YOUR TASK:
Every line in the data below that holds "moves" should be found and copied.

MATERIAL SHOWN:
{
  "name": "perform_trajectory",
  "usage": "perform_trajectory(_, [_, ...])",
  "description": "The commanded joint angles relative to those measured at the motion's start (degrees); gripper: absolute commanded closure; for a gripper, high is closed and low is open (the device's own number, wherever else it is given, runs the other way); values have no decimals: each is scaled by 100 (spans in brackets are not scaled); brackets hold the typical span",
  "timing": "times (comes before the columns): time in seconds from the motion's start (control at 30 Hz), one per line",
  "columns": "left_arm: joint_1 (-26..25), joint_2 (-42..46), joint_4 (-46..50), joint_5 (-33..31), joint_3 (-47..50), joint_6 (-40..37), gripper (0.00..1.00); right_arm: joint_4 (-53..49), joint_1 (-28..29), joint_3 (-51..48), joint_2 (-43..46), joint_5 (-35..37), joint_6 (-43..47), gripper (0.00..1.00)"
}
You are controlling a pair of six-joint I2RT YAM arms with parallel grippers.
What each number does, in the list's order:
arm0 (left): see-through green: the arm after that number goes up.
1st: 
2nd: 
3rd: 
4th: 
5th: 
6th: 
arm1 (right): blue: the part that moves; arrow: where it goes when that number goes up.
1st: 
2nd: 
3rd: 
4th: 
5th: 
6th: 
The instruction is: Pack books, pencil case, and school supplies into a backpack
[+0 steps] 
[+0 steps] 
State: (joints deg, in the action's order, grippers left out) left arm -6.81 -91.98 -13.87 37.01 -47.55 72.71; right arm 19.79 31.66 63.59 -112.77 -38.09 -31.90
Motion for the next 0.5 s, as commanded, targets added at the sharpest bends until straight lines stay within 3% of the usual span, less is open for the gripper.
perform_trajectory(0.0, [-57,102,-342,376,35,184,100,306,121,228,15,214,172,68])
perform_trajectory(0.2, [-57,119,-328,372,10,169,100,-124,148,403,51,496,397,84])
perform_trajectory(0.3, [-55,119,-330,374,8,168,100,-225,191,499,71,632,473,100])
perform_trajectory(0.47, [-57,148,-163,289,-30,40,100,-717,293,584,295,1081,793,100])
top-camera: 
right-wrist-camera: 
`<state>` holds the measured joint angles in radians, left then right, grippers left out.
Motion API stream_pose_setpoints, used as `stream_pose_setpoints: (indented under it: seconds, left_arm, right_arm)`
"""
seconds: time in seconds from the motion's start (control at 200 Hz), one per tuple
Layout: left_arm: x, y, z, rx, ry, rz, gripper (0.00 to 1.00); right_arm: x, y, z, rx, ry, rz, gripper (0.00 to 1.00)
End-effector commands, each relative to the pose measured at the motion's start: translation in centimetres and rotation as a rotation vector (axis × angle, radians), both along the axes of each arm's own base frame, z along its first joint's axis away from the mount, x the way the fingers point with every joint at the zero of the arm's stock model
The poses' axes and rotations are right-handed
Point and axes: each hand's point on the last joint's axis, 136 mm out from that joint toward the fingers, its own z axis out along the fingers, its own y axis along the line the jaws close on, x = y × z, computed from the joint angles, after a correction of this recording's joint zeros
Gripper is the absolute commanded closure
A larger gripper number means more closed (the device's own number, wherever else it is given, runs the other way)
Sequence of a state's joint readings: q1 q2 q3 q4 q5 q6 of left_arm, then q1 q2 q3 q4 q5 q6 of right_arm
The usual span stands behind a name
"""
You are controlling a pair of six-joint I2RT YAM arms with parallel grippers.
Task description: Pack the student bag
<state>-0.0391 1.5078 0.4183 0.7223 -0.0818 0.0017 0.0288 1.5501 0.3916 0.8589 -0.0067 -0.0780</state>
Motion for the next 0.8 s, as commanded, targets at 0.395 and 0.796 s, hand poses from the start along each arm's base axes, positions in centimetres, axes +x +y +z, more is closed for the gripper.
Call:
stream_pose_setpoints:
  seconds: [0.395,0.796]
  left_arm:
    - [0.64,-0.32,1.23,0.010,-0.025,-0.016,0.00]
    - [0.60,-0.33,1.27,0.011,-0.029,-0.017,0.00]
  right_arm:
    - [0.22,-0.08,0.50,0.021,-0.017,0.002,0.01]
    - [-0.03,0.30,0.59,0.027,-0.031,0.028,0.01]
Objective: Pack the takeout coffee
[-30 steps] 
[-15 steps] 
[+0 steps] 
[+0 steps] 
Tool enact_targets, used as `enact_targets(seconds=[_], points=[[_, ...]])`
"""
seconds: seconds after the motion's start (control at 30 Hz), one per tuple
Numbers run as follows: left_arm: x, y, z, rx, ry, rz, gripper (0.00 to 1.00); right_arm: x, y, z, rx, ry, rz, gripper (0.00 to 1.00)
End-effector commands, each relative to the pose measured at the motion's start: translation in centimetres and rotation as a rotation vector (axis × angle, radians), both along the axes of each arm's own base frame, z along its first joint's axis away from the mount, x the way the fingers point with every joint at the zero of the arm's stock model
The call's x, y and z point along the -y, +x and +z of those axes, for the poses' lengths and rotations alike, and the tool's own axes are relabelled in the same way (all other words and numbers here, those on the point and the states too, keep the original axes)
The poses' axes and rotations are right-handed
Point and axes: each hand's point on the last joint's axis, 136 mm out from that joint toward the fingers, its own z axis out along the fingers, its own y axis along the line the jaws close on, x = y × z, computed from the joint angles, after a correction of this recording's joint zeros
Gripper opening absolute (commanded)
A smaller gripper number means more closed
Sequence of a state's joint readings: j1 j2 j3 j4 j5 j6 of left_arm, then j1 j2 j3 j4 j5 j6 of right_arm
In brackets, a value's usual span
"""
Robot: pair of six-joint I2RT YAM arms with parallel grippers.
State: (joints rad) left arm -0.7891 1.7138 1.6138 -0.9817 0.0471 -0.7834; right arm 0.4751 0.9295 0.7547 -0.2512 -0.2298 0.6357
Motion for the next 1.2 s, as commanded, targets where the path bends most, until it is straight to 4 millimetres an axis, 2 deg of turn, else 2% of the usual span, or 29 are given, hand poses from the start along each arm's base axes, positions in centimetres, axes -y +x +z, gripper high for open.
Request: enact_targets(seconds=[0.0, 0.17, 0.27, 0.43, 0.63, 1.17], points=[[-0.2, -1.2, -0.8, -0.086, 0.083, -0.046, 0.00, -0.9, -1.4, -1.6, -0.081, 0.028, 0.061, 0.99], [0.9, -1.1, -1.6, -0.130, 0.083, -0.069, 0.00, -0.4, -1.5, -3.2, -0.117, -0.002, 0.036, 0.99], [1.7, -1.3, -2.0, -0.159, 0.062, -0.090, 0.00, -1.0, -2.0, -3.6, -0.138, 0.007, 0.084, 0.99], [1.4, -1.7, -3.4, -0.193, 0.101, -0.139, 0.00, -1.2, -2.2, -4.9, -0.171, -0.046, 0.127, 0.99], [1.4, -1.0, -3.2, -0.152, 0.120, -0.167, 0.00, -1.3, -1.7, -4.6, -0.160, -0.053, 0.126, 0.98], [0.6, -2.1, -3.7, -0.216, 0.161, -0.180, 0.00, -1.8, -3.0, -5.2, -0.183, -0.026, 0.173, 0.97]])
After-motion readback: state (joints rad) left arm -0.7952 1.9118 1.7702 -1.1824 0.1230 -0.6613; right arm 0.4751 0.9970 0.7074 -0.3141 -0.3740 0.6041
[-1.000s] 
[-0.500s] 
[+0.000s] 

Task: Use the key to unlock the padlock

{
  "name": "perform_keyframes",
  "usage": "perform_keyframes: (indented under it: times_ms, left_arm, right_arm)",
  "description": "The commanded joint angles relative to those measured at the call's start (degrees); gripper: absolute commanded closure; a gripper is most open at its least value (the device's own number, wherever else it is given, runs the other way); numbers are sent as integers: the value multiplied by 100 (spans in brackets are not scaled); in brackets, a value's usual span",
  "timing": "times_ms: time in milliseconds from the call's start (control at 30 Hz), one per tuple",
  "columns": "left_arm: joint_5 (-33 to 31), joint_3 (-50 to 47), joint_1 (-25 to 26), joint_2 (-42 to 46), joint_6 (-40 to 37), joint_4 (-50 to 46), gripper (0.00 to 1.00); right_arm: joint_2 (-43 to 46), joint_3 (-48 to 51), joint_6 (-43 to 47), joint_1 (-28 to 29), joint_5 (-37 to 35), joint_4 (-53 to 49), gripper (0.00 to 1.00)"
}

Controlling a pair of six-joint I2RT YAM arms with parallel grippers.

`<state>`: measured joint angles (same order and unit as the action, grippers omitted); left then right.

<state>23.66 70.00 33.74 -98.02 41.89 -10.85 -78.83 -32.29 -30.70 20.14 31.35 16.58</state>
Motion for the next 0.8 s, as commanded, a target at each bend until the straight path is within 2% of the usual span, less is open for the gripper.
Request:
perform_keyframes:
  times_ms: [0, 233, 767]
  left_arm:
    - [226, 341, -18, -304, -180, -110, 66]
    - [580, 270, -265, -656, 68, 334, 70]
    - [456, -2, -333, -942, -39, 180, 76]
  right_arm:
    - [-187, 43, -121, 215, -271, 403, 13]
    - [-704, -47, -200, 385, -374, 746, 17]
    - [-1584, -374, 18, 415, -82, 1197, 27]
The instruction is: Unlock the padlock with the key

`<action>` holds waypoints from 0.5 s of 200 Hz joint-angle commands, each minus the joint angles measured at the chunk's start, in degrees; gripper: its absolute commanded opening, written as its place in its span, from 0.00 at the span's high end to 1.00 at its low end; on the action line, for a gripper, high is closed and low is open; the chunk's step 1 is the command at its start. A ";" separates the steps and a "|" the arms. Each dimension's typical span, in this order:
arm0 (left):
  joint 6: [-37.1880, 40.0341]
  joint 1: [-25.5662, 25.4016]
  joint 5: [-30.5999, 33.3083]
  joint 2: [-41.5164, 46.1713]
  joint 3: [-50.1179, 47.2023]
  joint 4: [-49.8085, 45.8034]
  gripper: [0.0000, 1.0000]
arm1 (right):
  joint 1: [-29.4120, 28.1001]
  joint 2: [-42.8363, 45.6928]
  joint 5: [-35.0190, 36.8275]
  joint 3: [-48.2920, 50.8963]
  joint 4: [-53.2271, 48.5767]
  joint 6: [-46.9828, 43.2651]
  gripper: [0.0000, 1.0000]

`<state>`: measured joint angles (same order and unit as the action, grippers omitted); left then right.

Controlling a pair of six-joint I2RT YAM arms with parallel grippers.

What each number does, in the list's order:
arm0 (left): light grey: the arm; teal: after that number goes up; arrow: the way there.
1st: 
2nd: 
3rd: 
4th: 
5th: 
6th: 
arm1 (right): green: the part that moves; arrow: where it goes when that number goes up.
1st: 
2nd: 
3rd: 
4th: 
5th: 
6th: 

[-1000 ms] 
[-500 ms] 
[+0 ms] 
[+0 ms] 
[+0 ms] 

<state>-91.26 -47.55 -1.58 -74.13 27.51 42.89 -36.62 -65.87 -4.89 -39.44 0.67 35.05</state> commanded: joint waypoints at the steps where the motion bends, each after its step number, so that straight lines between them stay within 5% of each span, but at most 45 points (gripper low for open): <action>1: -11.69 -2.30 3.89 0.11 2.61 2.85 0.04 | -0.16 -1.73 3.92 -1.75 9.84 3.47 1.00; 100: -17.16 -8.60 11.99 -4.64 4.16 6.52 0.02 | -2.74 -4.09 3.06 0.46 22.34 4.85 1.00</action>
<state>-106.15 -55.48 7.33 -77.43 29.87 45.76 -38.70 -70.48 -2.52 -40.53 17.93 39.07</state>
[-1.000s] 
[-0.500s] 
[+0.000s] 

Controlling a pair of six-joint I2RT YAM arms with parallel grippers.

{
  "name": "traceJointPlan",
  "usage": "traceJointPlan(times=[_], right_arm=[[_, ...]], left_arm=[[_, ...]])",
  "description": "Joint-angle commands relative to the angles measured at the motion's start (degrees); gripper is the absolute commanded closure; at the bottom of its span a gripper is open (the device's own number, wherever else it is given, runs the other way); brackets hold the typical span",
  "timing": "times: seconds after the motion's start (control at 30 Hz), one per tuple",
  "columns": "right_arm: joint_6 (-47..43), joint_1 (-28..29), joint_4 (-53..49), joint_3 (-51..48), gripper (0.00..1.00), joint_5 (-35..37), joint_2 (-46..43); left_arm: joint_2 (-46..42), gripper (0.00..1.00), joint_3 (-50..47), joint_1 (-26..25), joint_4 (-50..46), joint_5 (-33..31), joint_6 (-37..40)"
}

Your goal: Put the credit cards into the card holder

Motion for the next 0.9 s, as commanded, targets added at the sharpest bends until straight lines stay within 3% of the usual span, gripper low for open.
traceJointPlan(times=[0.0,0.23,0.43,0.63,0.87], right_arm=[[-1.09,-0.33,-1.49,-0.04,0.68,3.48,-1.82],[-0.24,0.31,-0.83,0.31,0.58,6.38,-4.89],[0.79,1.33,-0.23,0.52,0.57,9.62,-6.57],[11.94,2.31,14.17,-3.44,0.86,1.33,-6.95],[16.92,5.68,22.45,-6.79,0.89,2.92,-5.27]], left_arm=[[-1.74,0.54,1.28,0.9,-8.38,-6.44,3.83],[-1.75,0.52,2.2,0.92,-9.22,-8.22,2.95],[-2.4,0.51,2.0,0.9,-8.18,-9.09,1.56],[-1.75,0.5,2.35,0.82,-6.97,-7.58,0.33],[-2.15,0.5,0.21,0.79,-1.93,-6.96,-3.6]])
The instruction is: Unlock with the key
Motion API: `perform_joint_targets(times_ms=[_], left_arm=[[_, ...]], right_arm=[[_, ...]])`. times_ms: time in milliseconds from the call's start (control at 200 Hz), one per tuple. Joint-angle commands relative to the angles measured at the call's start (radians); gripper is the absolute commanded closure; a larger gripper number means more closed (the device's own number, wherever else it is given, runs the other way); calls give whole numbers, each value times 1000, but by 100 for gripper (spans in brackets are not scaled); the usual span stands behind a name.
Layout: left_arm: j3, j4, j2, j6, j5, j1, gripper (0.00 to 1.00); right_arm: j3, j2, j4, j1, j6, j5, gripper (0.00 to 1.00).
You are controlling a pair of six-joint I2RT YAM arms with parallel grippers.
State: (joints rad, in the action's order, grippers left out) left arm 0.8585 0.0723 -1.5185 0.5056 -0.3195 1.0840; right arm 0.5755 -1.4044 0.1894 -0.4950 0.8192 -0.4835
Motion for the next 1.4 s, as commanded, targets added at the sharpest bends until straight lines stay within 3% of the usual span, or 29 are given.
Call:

PROBLEM SOLUTION:
arm1 (right): blue: the part that moves; arrow: where it goes when that number goes up.
arm1 (right): green: the part that moves; arrow: where it goes when that number goes up.

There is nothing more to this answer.